## [Problem description]
Your response should be the lines from the one holding "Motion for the" to the last line of the data below, copied exactly and with no additions.

## [Data shown]

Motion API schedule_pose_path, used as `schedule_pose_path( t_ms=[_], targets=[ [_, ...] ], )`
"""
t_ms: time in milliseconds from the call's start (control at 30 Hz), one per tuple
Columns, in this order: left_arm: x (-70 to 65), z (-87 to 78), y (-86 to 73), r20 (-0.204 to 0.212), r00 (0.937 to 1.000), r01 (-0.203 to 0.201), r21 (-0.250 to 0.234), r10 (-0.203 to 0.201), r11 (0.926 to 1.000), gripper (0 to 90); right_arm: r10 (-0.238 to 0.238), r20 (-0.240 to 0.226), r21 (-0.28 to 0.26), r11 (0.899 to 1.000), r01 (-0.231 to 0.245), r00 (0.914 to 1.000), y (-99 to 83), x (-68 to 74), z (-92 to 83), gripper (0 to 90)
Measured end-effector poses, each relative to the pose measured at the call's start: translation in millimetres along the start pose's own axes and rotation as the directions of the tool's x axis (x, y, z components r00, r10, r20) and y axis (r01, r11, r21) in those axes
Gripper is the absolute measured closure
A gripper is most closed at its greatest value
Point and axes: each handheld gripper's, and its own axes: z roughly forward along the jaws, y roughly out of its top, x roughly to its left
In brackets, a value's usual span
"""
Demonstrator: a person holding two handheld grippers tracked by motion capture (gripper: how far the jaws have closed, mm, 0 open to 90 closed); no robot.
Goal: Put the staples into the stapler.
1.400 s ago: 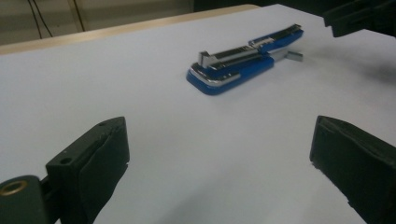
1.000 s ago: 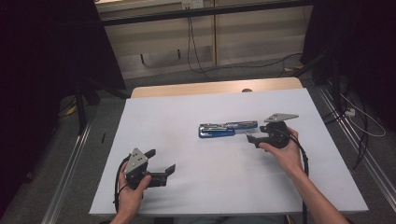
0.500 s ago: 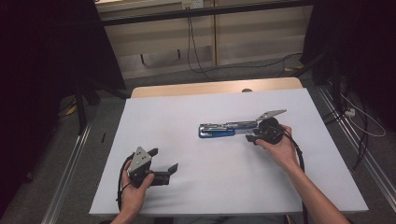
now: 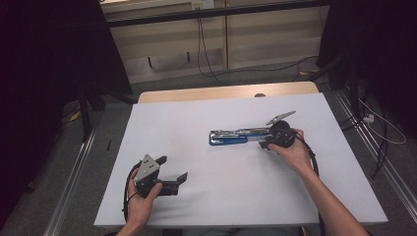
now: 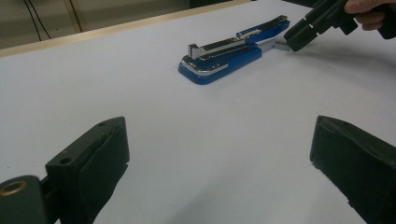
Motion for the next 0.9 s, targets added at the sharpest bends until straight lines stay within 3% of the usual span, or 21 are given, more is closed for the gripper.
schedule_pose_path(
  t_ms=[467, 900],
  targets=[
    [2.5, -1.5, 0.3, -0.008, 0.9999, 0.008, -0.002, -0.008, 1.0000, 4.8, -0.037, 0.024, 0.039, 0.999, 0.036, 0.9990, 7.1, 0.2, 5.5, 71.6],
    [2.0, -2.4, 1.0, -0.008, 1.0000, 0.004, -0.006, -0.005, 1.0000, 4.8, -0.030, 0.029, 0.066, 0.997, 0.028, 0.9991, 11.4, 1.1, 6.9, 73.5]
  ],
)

## [Solved problem]
Motion for the next 0.9 s, targets added at the sharpest bends until straight lines stay within 3% of the usual span, or 21 are given, more is closed for the gripper.
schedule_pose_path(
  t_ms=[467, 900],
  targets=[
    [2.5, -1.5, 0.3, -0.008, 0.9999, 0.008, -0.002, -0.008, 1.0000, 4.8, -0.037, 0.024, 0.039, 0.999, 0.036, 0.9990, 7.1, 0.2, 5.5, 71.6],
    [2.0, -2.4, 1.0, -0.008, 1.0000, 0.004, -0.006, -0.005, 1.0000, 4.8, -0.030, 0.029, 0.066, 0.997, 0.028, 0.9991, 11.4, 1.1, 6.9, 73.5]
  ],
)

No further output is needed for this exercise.